Orde baru telah menciptakan alur kontrol efektif terhadap pers melalui berbagai tekanan terhadap sensor terhadap pers, peringatan, teguran dan pembredelan. Pada tanggal 21 Juni 1994, tekanan yang dilakukan pemerintah menimbulkan perlawanan pemicunya adalah pembredelan terhadap tiga media terkemuka pada saat itu, berbeda dengan pembredelan yng biasa terjadi di Negara kita, pembredelan tiga media ini menimbulkan reaksi yang cukup membuat masyarakat geram. Wartawan dan Mahasiswa dan aktivis melakukan demonstrasi yang pada akhirnya melahirkan satu deklarasi yang melahirkan AJI (Aliansi Jurnalis Indonesia ).
Memasuki era reformasi kesempatan pers untuk mengeksplorasi kebebasan walaupun kenyataannya setelah kebebasan ini lahir yang ada bukan eksplorasi tapi eksploitasi, namun memang harus di akui keberadaan media yang memberi wadah untuk pers ini telah menjadi sarana bisnis yang menjadikan pers dituntut untuk bersaing tetapi tetap berdiri dengan batas toleransi masyarakat. Beberapa Intimidasi pers lahir baru-baru ini di tengah kebebasan pers yaitu tiga stasiun televisi lokal di Kediri , Jawa Timur dan juga Intimidasi terhadap empat wartawan di Garut, yang kedua kasus tersebut dilakukan oleh aparat pemerintahan.
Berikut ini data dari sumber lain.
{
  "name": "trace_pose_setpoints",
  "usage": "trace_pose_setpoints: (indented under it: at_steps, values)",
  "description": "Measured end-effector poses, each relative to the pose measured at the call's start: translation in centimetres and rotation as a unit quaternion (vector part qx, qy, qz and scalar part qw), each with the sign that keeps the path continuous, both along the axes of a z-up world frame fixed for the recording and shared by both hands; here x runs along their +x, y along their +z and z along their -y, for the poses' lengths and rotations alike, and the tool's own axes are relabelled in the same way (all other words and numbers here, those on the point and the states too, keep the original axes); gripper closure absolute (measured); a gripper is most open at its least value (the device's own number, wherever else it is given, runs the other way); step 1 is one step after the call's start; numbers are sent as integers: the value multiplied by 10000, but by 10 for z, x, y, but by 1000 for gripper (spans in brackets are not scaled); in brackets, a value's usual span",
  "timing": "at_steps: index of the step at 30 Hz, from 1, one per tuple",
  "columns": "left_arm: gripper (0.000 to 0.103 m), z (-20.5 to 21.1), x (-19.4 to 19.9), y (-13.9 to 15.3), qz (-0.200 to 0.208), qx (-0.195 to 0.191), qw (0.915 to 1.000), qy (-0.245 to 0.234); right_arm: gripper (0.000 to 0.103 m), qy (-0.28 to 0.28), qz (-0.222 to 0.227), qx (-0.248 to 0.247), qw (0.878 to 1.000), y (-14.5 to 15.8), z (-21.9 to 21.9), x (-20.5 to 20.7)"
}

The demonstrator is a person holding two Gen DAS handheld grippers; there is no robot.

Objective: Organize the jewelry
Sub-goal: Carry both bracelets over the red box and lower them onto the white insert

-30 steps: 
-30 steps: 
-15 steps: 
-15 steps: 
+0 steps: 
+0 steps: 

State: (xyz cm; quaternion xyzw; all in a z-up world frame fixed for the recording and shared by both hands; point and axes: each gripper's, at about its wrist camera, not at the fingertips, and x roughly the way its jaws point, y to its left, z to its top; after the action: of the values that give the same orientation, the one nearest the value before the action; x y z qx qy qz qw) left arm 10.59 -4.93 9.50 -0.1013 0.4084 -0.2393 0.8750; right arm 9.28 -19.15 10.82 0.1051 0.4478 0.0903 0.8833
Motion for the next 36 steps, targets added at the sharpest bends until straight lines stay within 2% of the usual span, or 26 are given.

Hal ini, tidak akan terjadi jika saja pers dan pemerintah memiliki kesadaran untuk dapat berdiri sejajar bersama-sama untuk saling menjalankan kewajibannya masing-masing, dimana tugas pers sebagai penyampai opini, aspirasi dan segala yang akan disampaikan rakyat kepada pemerintah, dan pemerintah menyapaikan solusi untuk rakyat melalui pers juga, bukankah pers dan pemerintah berdiri sejajar dalam empat pilar pemerintahan? Keberlangsungan peran pemerintah dan pers akan terjalin dengan baik jika keduanya mampu mendobrak segala perbedaan diantata keduanya, perbedaan paham dan pendirian bukanlah hal yang dapat memisahkan keduanya, begitu pula dengan pemerintah agar bisa lebih merangkul pers yang tugasnya membantu keberlangsungan Negeri ini yaitu sebagai penyalur amanah rakyat, dan pers mengatur atau self regulated, sesame insan pers saling mengingatkan, mematuhi ketentuan yang diatur dalam kode etik pers, dan menempatkan lembaga Dewan Pers atau berbagai lembaga pers lainnya sebagai pengawas yang diikuti teguran atau peringatannya.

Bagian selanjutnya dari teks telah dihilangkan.